We've had counseling before and it didn't really help he says. I think we need to find a better counselor.


----------



## Lefacade (Jan 10, 2014)

It will effect the kids no matter the age. If you split after they leave the house. Then it will feel like their family life was a lie. My parents divorced early. I don't even remember dad really living with us except a few memories. My good friends parents divorced right after he graduated high school and it was still difficult for him because of what I stated above.


----------



## Stressedandsad (Jan 29, 2014)

Yes I agree! Divorce is hard on children no matter what the age. It's worth working on for sure. My original question is answered I guess. 
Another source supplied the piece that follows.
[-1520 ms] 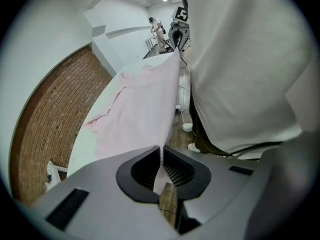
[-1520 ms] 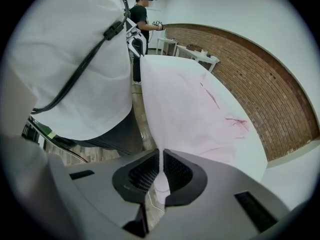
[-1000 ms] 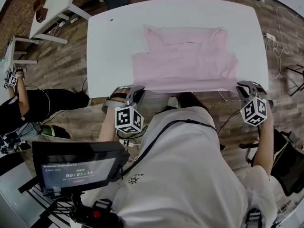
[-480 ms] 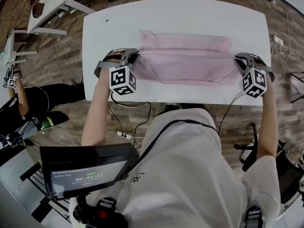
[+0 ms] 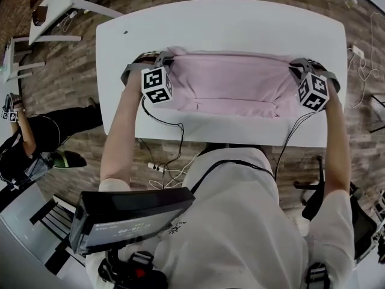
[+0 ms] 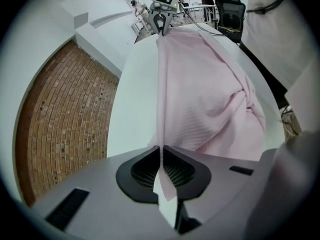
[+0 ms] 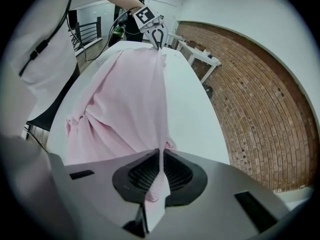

Don't stay together solely for the kids but if there's some hope there by all means work on it. Thanks for everyone's input!


----------



## Trickster (Nov 19, 2011)

Hey stressed-

can you support yourself?

Have you thought about how custody would work?

How much debt do you all have?

What about savings for college?

I can understand if you are miserable, he kids will know that.

I try to convince myself all the time that its beter to stay married for our dauhter....I am slowly dying inside...

Where are you on the happiness scaleStressedand sad?

You can fake it for just so long...eventually it eats away at your soul.

I can see the reasons to stay, but it does come with a price.


----------



## PieceOfSky (Apr 7, 2013)

If you become a "Forum Supporter" which entails making a small($5 ?) donation, you get instant access to the Private Section posting, IIRC.



I wish I knew the answers to your question. Stuck in limbo here, trying not to fade away.


----------



## Zanne (Dec 7, 2012)

Well, she's making progress...only seven more posts to go! 

BTW Stressed, I understand from your initial posts that this is not where you want to be. I hope you find the support and information you need to make the best decision for your family. Hang in there.


----------



## Stressedandsad (Jan 29, 2014)

Thanks all! Really appreciate this forum. Looking forward to sharing my story as I can tell from other threads that most of you are very good at seeing things that are obvious as an outsider looking in. So hard to see the trees when you're in the middle of the forest.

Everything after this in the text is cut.